Exercise.
Beginning with the line that contains "right gripper left" in the material below, print each line exactly until the line that contains "This is labelling" has been printed, then stop.

Data supplied.
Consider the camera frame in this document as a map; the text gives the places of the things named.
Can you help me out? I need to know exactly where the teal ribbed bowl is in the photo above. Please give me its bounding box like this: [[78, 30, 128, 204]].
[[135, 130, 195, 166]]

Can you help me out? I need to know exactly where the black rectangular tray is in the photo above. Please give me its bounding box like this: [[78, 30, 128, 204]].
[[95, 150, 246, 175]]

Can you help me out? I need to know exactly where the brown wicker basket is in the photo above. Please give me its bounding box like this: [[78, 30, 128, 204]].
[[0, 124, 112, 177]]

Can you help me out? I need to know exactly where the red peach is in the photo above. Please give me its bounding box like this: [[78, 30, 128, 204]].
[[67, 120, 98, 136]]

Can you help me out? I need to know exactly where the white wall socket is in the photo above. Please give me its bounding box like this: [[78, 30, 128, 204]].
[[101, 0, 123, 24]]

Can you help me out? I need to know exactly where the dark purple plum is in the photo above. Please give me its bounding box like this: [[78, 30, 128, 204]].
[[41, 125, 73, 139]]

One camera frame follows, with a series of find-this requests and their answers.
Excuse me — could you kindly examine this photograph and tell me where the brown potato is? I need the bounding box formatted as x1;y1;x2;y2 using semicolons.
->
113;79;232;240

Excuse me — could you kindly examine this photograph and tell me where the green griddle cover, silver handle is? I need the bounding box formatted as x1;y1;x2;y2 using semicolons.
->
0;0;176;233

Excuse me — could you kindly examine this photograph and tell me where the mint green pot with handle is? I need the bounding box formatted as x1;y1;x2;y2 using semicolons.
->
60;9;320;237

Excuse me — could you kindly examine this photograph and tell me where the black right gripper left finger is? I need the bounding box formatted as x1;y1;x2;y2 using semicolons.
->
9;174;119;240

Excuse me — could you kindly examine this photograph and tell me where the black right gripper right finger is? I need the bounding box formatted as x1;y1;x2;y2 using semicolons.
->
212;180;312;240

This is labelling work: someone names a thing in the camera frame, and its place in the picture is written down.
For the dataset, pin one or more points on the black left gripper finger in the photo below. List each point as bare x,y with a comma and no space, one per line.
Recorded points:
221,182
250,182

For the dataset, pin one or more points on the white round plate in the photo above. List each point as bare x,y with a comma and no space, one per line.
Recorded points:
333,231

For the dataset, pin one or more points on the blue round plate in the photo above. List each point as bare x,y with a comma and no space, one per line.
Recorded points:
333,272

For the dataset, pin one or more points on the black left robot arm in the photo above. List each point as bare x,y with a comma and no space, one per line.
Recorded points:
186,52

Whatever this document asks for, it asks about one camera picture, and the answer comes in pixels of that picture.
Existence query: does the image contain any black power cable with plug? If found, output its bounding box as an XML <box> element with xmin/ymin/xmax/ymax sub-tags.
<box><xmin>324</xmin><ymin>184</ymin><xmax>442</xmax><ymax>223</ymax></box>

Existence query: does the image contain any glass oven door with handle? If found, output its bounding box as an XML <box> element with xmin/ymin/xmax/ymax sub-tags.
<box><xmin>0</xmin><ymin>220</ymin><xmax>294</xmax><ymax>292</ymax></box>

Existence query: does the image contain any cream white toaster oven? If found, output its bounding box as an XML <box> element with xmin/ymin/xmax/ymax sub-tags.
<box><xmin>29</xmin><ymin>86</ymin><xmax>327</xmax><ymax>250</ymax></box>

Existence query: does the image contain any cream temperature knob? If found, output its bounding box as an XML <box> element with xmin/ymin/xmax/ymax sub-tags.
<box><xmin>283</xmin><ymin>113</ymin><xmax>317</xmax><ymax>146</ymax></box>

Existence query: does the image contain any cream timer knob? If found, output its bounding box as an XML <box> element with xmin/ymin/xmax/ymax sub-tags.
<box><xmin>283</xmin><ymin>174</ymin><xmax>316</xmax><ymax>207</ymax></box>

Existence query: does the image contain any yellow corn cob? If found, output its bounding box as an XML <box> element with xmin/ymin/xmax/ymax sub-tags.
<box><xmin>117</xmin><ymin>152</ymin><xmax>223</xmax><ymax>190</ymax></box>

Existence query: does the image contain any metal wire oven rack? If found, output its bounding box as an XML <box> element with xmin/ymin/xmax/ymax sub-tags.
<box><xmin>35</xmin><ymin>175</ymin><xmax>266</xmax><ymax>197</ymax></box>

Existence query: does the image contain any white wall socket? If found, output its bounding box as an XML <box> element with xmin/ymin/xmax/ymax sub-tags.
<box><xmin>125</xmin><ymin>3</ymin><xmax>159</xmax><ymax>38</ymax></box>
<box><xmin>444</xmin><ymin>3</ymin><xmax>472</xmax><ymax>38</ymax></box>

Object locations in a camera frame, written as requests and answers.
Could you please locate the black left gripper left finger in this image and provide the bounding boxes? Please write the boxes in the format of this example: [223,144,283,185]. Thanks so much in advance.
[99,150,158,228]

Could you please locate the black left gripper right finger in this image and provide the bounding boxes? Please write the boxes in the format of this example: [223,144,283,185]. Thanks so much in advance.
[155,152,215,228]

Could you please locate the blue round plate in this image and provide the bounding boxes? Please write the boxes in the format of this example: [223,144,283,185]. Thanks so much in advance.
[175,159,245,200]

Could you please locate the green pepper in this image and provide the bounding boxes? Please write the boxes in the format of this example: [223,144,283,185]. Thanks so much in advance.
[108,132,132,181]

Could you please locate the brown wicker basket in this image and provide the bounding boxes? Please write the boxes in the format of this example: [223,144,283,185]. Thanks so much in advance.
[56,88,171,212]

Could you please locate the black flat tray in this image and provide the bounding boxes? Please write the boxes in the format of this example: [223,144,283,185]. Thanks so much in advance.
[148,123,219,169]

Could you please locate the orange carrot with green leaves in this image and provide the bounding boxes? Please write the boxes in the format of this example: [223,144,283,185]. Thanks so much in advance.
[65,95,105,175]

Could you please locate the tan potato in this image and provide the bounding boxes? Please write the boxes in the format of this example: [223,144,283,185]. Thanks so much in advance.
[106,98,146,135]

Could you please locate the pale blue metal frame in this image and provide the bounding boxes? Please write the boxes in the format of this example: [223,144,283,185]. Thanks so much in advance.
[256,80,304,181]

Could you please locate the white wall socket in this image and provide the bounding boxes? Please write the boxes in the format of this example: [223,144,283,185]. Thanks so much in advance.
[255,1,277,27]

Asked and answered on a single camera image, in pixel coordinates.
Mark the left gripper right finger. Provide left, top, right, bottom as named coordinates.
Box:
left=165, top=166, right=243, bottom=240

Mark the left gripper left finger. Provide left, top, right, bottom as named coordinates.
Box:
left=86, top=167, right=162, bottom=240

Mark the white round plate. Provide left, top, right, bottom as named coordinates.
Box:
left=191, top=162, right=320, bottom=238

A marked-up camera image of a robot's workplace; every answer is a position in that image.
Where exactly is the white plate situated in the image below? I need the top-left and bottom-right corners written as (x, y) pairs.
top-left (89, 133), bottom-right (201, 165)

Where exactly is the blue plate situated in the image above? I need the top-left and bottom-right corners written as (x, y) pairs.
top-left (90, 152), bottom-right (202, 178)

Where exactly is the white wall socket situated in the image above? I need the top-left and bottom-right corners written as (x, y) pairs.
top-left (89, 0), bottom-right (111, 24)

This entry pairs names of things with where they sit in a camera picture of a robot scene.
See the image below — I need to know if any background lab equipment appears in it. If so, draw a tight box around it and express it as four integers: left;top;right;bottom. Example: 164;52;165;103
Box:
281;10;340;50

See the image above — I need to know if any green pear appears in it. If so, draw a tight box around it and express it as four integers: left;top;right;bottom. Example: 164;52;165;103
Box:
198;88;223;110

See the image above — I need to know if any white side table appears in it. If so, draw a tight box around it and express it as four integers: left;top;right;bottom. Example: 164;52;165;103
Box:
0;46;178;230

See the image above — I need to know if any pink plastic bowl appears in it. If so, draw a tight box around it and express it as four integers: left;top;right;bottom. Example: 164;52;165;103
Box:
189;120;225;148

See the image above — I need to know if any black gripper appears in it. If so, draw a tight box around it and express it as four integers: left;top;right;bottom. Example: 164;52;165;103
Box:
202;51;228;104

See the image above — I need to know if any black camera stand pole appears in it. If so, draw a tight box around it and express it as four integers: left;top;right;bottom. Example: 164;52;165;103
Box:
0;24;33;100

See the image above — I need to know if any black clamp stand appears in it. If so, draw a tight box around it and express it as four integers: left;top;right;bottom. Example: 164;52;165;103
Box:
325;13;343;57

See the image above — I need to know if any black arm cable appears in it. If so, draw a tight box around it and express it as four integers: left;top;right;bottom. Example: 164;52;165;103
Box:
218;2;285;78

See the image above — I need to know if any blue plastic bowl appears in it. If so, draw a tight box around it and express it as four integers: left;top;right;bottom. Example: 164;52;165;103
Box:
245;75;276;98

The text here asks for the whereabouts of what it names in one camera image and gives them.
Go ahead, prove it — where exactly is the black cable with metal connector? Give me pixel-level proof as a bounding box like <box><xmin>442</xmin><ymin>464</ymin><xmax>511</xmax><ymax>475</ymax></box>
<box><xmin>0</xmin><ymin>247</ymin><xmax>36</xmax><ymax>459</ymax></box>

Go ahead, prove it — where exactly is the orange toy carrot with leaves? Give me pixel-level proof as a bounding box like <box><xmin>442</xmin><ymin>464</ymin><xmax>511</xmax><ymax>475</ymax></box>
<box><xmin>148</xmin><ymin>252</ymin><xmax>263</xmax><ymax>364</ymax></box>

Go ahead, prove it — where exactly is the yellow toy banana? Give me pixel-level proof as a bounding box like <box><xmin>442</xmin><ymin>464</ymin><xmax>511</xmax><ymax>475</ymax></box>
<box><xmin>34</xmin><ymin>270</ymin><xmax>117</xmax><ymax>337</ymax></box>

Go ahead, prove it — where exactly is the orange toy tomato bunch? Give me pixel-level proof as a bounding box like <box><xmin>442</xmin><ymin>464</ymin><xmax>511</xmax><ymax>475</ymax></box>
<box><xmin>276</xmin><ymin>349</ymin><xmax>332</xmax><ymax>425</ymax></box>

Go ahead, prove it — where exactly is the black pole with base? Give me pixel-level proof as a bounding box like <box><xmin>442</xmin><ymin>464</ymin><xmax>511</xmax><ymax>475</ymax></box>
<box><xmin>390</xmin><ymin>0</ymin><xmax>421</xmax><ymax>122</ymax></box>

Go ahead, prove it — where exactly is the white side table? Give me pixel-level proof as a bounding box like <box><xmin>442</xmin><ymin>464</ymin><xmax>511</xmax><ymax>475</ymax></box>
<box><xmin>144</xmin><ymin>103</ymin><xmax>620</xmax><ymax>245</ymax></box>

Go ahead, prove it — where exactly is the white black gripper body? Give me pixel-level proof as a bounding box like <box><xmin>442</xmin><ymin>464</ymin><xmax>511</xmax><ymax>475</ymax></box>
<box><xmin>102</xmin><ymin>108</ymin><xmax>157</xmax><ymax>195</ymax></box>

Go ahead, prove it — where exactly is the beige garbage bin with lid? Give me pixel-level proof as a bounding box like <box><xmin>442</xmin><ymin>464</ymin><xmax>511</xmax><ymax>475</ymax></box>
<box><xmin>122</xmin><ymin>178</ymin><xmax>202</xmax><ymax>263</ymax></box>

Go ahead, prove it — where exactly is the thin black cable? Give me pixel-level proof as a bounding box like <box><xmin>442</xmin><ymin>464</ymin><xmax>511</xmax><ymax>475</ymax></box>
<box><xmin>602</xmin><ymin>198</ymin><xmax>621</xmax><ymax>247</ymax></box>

Result below.
Excuse me — could you kindly examine this photograph and tell me where the black right gripper left finger is? I need the bounding box formatted as x1;y1;x2;y2 using semicolons.
->
9;174;119;240

Excuse me — could you kindly examine this photograph and tell me where the black right gripper right finger is? I need the bounding box formatted as x1;y1;x2;y2 using semicolons.
->
212;180;312;240

This is labelling work: someone names a thing in the camera frame, and its place in the picture is written down.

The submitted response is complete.